Thanks for getting me on the right track... you're more useful than Cisco! :-)

Well you don't have a standby IP for your management unit. So when the synchro occured the secondary management ip got deleted.

Interface management (0.0.0.0): Normal (Waiting)

Put this instead on your management interface

ip address 10.12.14.253 255.255.255.0 standby 10.12.14.252

Ahh, OK. So I can only manage it via the console until/unless it takes over as primary?

What about this?

Is that just a holdover, or something that needs to be cleared?

Thanks so much!

Not exactly , but let clear things a little bit here.

You have to see your failover kit as a single unit with a single configuration, The only difference in the configuration is the failover lines. The unit with the line "failover lan unit primary" becomes the Primary unit and always stays the Primary unit. Primary is a physicall identification of the unit. Same thing applies for the "failover lan unit secondary" .The unit with this line is the Secondary unit and always stays the Secondary unit. What may jump from one unit to the other is the failover state, Active or Standby. So the Primary may be in the Active state or in the Stanby state.

And when you configure an ip address on an interface of a failover kit, the first address is always the Active address and the standby address, well the Standby address. So the ip addresses are not linked to a physical unit, they will jump from one unit to the other each time a failover occurs. So you can't say that this address is the address of my secondary unit , without first verifying in what state is your secondary unit.

Usually the normal way to configure a failover kit is first to configure the primary , then on the secondary, you only configure the failover lines and do a no shut on the failover interface. Then you hook-up the two units and the secondary will get it's configuration from the primary.

In your case , you configured both unit before the failover. So when the configuration synchronisation occured , the secondary configuration was replaced by the primary (wich was the active unit. The active unit config always prevail). So if you look at the ip address of your management interface on the Active unit , you have "ip address 10.12.14.253 255.255.255.0" meaning that there is no stanby address.

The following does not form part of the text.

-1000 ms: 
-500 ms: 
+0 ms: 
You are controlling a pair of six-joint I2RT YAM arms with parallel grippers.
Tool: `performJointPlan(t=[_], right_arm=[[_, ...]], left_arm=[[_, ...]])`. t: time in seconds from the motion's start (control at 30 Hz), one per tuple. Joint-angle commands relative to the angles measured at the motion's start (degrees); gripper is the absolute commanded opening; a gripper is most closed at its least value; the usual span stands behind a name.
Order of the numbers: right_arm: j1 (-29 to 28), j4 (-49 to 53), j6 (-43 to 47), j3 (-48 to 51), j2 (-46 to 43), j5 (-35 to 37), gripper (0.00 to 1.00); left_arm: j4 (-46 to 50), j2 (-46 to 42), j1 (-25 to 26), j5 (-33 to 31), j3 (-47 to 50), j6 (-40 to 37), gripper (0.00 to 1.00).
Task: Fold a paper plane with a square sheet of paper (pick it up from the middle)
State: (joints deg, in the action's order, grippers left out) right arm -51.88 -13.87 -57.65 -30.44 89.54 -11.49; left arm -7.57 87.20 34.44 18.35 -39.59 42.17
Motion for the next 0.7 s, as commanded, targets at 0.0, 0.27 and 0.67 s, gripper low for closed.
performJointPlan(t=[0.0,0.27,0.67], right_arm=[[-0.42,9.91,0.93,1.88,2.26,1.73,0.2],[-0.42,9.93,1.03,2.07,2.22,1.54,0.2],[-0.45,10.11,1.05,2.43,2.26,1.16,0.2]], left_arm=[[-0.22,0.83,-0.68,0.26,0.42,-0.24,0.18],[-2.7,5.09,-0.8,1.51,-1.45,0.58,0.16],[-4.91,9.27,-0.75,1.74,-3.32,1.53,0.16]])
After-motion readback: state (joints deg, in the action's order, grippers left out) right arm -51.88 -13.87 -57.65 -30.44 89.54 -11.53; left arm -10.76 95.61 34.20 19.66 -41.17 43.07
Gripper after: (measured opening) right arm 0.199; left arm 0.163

So when the synchronisation occured , your secondary unit got rid of it's ip address

That's why your failover is in a Failed state , your management interfaces can't communicate

And when i say to replace your address by

you must do this on your Active unit , and then do a wr mem to synchronise your changes with the Standby. If you made this change only on the Standby unit it didn't accomplish anyhting.

After that you will be able to manage both unit through the management interface if you want, but normally you wouldn't need that. Because if you do a change on the Standby unit it will not be saved, and you will have a message saying your configuration is not synchronised.